We have a fairly capacious mailbox, and the mail usually fits with little problem, so I was surprised when I saw the mailman walking up the driveway to the garage, where he deposited a hefty stack that included several packages. Two were Russian books I had ordered, but the largest and heaviest was completely unexpected, and came complete with a customs declaration; it turned out to be from Trevor Joyce, and contained two of his collections of poetry, With the First Dream of Fire They Hunt the Cold: A Body of Work 1966/2000 and What’s in Store (Poems 2000-2007). I was bowled over — I’d been wanting to read more of Joyce since I got his Fastness in 2017 (see this post). His ear for English and his ability to deploy it in unexpected ways excited me, and now I can dive in to a much wider range of his work. The very first piece in the first collection, a version of Buile Suibne he did in his young youth, starts out with an easy confidence that puts most modern retellings to shame: “It’s no secret how Sweeny, king of Dal Araidhe and scion of noble though disputed stock, wandered deranged from battle.” After that come “The Moon as Other Than a Green Cheese” (“Tonight/ a phosphorescence is toddling along the night/ having the form/ of a silver apple, walking pome”), “River Tolka and Botanical Gardens” (“Eggshells of white hoar crackled underfoot”), and other exagminations of the world around him; I particularly like the title “Surd Blab.” Naturally I turned to “Tocharian Music” as soon as I saw the title; here’s the end of the finely restrained little poem:

Eleven thousand
died in the reprisal
and the city laid waste
the airs dispersed
only the names survive

Time slipped out of their tablature
and without stopping
fled
fugitive amongst those sands

“Time slipped out of their tablature”: that has the same kind of phonetic/rhythmic authority that captured me in early Pasternak; I don’t care what the lines mean as long as they sound that good, and it’s a quality sadly missing from most poetry these days. And Joyce has kept it up for decades; the recent poems in What’s in Store are just as convincing. Here’s the start of one of “the thirty-six word poems scattered throughout this volume”:

the sheets
of wheat
are rolled
back

gone
that blonde
hay
your pillow

I’ll quote another of them in full; how can I not, given that it leads with a fedora?
[Read more…]

Judith Jarvis Thomson, RIP.

To quote the start of Justin Weinberg’s Daily Nous obit, “Judith Jarvis Thomson, professor emerita of philosophy at the Massachusetts Institute of Technology and one of the most influential moral philosophers of the past 50 years, has died.” I don’t normally commemorate philosophers at LH (though I’ve actually read or skimmed a couple of her articles), but there were some things in Claudia Mills‘ introduction of Thomson at the Rocky Mountain Ethics Congress in 2009 (quoted at the link) that resonated enough with me that I wanted to quote them:

I was asked to give this introduction because I knew Judith Jarvis Thomson not only as a brilliant thinker, but as a brilliant teacher. When I was an undergraduate at Wellesley, I took courses with Prof. Thomson through the Wellesley-MIT exchange. Here is my notebook from the first one: 24.231. (At MIT, departments don’t have names, they have numbers, so 24 is Philosophy – I soon learned from my classmates that it was an error to refer to the course as PHIL 24.231 – PHIL was redundant, as 24 already WAS Phil.) […]
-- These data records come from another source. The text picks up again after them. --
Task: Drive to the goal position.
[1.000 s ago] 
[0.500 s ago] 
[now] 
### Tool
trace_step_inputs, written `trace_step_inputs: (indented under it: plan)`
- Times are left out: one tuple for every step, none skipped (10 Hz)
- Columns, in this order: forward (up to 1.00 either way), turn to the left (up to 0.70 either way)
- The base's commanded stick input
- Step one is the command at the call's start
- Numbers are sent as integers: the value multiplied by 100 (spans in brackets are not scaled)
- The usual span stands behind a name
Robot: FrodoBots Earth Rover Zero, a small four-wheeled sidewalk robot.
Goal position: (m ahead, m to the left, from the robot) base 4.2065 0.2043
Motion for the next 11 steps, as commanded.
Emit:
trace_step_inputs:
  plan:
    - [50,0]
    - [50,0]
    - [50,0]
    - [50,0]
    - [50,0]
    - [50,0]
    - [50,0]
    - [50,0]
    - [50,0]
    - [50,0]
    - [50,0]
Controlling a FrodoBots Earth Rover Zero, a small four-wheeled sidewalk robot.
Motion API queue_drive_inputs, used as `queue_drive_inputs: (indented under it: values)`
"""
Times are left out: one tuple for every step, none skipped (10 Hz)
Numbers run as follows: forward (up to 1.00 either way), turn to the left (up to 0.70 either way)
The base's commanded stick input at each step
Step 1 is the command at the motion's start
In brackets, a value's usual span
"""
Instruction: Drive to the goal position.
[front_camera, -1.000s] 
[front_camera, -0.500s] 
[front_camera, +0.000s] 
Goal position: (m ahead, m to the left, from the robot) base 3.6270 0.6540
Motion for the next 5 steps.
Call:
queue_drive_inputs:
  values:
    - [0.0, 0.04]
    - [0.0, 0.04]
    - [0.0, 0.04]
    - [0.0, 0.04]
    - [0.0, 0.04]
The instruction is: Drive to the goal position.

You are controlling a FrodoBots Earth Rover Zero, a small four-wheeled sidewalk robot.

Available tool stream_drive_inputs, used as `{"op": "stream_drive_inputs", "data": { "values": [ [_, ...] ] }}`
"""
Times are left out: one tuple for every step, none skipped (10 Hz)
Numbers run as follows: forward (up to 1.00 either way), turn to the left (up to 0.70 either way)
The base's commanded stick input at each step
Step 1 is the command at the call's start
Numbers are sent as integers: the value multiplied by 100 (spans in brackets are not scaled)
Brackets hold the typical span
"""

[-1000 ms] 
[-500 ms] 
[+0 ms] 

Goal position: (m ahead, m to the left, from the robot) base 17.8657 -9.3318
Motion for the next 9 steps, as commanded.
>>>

Here is the paper assignment for our second paper for the class, due April 7, 1975. “Is there a variety of utilitarianism which is true? If so, which? And why? If not, why not?” One student put up his hand right away: “What do you mean, ‘is true’?” Without a word, Prof. Thomson turned to the chalkboard and wrote: “S” is true just in case S. That was all. Asked for further guidelines to assist us in writing the paper, she gave us this one: “No eloquence!” I felt as if she was addressing that pithy piece of advice directly to me.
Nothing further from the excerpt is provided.